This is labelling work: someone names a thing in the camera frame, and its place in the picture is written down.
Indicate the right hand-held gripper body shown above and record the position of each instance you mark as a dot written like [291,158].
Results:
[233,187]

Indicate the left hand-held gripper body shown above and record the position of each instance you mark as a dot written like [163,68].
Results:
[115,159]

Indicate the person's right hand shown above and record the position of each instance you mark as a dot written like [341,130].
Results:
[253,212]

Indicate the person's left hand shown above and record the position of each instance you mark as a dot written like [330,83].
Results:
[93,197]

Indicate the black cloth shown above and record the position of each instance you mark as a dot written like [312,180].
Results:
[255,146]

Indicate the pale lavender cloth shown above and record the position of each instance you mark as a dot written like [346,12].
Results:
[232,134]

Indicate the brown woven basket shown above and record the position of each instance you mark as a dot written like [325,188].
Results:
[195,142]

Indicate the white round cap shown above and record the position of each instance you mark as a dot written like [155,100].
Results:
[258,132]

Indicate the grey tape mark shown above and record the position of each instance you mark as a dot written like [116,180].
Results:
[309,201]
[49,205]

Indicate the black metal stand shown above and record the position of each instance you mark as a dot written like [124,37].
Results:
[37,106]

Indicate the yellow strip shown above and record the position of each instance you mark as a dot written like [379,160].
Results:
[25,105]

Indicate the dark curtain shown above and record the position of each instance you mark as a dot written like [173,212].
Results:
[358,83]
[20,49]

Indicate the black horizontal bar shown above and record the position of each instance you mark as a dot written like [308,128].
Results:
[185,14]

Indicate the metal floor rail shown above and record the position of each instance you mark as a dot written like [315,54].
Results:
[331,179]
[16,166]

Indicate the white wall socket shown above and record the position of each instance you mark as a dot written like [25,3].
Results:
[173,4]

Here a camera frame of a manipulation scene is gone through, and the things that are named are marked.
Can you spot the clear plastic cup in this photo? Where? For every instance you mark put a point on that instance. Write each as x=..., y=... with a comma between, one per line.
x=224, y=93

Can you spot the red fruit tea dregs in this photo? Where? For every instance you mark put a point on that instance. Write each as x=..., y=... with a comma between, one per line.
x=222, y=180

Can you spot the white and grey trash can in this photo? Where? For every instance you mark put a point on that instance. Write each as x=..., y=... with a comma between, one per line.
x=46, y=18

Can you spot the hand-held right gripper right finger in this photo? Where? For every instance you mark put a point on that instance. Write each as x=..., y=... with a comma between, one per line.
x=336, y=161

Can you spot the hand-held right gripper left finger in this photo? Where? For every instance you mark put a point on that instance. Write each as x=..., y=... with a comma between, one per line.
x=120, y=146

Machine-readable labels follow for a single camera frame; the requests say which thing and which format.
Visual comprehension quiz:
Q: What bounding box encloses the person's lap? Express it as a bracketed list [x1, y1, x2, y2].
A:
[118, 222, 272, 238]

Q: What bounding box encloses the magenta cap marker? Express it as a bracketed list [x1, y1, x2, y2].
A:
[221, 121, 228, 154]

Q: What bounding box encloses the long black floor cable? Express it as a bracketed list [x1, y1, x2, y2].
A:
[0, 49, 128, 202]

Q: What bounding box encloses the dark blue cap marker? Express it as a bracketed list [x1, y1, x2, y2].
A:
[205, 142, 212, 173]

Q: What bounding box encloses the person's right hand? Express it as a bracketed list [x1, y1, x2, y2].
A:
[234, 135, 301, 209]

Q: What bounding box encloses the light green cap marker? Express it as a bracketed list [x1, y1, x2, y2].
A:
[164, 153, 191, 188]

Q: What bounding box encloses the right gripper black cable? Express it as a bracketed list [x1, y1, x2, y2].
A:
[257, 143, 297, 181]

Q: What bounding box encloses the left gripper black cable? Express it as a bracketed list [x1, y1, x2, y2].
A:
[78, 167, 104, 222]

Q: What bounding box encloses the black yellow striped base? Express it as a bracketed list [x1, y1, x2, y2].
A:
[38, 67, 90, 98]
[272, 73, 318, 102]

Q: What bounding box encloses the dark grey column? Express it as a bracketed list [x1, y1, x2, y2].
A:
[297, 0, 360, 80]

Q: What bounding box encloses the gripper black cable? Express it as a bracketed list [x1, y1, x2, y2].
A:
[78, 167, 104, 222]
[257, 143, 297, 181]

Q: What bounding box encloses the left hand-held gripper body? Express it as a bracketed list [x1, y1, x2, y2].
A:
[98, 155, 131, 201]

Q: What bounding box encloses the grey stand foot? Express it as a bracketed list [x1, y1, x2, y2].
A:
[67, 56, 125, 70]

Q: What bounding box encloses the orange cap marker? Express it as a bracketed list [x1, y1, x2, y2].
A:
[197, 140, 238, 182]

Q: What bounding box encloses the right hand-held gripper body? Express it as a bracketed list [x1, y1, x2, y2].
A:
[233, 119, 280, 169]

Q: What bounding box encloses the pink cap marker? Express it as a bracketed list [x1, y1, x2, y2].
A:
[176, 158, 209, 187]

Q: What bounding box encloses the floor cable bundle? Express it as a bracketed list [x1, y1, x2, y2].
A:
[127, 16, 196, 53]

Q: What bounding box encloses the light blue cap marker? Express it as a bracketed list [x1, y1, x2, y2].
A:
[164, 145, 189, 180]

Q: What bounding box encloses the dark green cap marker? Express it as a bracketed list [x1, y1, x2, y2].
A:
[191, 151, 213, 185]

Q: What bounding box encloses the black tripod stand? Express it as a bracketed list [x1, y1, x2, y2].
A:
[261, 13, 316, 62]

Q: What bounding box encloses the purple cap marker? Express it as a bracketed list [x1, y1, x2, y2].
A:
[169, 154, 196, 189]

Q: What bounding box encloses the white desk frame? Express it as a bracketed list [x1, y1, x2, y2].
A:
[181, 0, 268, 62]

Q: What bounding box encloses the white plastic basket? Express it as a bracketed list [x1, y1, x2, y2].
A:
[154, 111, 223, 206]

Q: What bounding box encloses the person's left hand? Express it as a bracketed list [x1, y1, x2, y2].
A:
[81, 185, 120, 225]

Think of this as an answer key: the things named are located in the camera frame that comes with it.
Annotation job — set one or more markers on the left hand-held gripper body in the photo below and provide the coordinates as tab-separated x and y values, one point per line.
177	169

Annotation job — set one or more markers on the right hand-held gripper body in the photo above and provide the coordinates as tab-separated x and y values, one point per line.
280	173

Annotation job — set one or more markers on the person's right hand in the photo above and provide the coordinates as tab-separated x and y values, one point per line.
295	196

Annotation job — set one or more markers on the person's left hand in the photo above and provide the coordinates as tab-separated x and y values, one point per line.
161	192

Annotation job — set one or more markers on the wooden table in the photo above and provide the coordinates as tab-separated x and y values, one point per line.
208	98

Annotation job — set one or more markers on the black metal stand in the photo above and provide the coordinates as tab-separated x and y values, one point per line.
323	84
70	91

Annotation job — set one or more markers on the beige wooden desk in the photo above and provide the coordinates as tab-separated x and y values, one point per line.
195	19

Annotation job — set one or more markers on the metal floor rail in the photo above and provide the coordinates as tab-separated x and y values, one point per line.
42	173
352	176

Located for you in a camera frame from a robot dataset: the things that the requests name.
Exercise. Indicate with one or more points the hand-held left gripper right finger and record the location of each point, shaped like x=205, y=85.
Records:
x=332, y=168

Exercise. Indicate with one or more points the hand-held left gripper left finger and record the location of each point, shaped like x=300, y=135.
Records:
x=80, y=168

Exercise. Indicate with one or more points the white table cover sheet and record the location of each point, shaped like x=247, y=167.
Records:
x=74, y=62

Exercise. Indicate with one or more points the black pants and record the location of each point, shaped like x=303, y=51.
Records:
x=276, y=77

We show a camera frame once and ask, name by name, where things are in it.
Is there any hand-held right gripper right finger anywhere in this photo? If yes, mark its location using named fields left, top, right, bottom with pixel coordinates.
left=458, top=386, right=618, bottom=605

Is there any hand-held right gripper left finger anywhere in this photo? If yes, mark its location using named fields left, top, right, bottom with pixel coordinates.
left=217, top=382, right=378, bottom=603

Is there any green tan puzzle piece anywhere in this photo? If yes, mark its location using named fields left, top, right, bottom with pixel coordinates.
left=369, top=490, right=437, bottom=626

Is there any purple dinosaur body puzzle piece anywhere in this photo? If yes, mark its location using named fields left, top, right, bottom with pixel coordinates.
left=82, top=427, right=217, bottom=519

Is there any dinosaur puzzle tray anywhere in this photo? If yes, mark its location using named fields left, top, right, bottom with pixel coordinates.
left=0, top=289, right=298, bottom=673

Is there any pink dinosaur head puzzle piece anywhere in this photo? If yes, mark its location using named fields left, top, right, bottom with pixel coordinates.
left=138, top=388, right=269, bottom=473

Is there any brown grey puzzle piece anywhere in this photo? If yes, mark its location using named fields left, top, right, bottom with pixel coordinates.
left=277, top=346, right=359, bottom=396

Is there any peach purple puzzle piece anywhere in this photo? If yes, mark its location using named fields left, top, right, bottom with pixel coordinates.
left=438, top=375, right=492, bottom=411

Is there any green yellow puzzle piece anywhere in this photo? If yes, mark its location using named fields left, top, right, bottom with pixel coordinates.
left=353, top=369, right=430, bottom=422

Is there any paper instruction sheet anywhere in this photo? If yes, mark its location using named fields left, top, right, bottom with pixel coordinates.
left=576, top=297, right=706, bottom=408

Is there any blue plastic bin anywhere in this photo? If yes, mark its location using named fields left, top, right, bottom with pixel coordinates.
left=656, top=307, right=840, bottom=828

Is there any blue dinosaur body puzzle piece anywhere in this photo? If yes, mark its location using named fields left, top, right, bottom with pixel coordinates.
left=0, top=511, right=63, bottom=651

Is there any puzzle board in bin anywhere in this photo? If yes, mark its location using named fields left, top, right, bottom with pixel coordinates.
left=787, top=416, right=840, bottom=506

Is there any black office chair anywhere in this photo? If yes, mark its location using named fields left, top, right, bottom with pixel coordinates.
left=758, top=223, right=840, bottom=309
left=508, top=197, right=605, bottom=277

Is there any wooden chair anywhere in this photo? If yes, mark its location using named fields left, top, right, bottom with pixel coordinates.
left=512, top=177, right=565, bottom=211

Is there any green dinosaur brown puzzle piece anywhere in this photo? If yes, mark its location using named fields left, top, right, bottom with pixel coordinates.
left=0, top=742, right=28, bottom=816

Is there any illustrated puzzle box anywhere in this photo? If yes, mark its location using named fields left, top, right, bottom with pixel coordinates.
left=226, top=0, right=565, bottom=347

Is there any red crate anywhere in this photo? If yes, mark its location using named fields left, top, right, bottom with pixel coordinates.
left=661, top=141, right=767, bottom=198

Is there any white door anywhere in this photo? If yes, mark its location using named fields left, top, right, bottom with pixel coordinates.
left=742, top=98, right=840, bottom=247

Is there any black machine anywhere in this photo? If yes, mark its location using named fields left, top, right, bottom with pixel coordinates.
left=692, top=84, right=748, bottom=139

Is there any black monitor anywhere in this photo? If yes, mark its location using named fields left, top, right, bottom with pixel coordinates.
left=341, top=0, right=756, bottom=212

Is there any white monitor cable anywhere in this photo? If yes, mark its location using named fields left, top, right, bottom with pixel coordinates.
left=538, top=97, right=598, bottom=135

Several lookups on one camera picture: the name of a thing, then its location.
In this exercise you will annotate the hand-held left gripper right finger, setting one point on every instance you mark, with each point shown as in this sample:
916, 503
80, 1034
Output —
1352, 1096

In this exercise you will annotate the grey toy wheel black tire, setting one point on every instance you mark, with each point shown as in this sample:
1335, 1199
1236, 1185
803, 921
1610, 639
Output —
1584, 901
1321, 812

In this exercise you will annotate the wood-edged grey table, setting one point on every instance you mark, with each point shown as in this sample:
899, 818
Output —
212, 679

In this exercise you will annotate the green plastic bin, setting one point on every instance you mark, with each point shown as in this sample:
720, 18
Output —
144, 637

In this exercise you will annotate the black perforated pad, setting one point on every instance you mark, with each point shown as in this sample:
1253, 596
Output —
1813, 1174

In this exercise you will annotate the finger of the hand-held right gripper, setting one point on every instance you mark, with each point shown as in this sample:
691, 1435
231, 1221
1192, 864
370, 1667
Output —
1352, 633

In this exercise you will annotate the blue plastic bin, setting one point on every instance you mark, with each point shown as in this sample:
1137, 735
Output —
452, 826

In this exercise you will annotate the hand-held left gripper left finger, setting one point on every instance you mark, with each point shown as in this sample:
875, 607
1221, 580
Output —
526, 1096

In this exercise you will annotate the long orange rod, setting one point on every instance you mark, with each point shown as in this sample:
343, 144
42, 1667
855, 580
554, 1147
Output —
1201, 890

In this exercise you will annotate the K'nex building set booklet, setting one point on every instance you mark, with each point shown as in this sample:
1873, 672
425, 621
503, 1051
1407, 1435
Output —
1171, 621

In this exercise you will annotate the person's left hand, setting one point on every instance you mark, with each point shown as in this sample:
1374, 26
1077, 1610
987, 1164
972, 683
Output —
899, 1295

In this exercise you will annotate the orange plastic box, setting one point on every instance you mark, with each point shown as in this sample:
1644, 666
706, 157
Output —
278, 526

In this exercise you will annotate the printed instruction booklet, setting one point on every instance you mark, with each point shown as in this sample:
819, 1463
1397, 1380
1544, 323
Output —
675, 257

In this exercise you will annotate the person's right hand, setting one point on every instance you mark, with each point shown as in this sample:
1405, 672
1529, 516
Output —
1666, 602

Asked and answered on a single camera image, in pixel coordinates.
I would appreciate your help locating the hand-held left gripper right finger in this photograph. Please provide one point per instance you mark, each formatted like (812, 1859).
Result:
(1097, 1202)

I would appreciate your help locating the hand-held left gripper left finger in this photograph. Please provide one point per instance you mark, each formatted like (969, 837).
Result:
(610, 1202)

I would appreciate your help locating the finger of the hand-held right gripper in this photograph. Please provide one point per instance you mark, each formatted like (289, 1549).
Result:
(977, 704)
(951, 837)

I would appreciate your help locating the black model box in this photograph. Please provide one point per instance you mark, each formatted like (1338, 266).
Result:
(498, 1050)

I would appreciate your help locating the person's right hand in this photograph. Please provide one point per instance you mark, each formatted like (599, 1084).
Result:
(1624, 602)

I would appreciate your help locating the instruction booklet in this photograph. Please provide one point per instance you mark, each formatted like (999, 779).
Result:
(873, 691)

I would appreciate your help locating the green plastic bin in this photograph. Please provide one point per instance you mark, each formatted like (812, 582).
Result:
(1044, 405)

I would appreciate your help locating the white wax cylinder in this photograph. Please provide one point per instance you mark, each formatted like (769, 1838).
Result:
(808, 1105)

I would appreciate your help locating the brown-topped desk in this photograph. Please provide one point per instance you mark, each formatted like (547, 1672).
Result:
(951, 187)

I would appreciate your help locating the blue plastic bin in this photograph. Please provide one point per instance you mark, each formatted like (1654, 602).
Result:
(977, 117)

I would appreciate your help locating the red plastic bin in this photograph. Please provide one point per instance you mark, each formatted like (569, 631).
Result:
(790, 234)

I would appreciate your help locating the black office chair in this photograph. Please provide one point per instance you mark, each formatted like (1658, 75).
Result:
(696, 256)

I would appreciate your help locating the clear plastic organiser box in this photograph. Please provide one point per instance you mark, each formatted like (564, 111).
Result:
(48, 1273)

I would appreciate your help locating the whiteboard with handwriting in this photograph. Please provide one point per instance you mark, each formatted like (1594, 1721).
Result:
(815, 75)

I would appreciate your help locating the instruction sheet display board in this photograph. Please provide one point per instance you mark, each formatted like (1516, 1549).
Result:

» **ABOUT THIS EXERCISE**
Collect from the data above every line that includes "orange".

» **WRITTEN SOLUTION**
Q: What bounding box encloses the orange cap marker? Express it as a bracketed list [x1, y1, x2, y2].
In this exercise you will annotate the long orange rod, setting one point on every instance you mark, with each point shown as in this sample:
In this exercise you will annotate the orange plastic box, setting one point on every instance you mark, with each point shown as in this sample:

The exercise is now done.